In 2017, GPT-3 didn't exist. In 2023, LLMs write code, pass medical exams, and summarize legal documents. The foundation of all NLP — from bag-of-words spam filters to transformer-based LLMs — is the same: represent text numerically so models can process it. Understanding the classic NLP pipeline (tokenize → vectorize → model → evaluate) gives you the mental model to understand why modern transformers work and where they differ.

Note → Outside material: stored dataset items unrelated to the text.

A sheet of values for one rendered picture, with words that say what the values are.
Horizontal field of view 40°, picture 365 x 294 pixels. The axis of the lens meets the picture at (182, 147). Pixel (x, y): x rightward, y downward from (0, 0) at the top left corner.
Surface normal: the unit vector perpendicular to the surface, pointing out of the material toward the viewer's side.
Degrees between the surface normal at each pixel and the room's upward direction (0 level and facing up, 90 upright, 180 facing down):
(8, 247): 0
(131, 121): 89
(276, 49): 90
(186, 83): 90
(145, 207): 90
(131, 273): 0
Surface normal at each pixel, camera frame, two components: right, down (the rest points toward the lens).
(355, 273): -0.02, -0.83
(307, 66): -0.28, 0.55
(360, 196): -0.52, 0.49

The GPT-4 technical report shows that the model trained on 100× more text than GPT-3 still benefits from classic NLP preprocessing (tokenization, deduplication, data quality filtering). Fundamentals matter at scale.

💡

The NLP Pipeline: 5 Stages

intuition

Raw text is just Unicode bytes — meaningless to a model. The NLP pipeline converts it to numbers: Tokenization (split text into tokens — words, subwords, or characters), Vocabulary building (assign an integer ID to each unique token), Vectorization (convert token IDs to dense numeric representations — one-hot, TF-IDF, or word embeddings), Model training (classify, cluster, generate, or retrieve), Evaluation (accuracy, F1, BLEU, perplexity depending on task).

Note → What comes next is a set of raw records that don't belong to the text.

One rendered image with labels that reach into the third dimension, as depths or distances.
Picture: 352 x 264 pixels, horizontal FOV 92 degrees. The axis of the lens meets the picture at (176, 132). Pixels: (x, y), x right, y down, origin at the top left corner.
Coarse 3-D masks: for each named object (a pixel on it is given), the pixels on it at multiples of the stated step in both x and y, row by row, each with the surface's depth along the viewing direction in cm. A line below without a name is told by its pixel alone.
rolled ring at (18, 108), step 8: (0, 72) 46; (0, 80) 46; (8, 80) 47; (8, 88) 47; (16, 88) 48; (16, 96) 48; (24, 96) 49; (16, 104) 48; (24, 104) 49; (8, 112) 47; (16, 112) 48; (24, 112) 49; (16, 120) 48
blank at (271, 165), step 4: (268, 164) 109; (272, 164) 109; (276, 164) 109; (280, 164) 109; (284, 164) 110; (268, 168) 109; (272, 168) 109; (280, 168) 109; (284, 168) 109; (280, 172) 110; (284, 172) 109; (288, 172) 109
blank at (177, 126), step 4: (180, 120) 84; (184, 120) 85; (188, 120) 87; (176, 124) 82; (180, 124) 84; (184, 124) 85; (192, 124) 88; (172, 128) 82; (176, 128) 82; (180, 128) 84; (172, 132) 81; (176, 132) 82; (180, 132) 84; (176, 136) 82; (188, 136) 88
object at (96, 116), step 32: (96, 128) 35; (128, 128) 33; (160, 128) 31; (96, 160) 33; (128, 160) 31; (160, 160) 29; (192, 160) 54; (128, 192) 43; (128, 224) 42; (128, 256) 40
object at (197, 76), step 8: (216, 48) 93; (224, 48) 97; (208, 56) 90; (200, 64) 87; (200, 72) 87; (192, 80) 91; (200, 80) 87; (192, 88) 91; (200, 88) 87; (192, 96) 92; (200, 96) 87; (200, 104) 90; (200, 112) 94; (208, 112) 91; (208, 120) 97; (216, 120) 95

TF-IDF: The Classic Vectorizer

math

Term Frequency (TF): how often does word t appear in document d? Document Frequency (DF): how many documents contain t? Inverse Document Frequency (IDF): log(N/DFt) — words that appear in every document (the, is, of) get near-zero IDF, making them irrelevant. Words that are specific to a few documents get high IDF. TF-IDF = TF × IDF. The result is a sparse matrix of shape (n_docs × vocab_size) where each entry reflects how characteristic that word is for that document.

🔬

From Bag-of-Words to Word Embeddings

deepdive

TF-IDF treats each word as independent — 'bank' and 'financial institution' are completely unrelated. Word embeddings (Word2Vec, GloVe, FastText) learn dense vector representations where similar words are nearby in vector space: king - man + woman ≈ queen. These 300-dimensional vectors capture semantic relationships that TF-IDF cannot. Modern sentence transformers (SBERT, all-MiniLM-L6-v2) produce fixed-length vectors for entire sentences, enabling semantic search, clustering, and zero-shot classification.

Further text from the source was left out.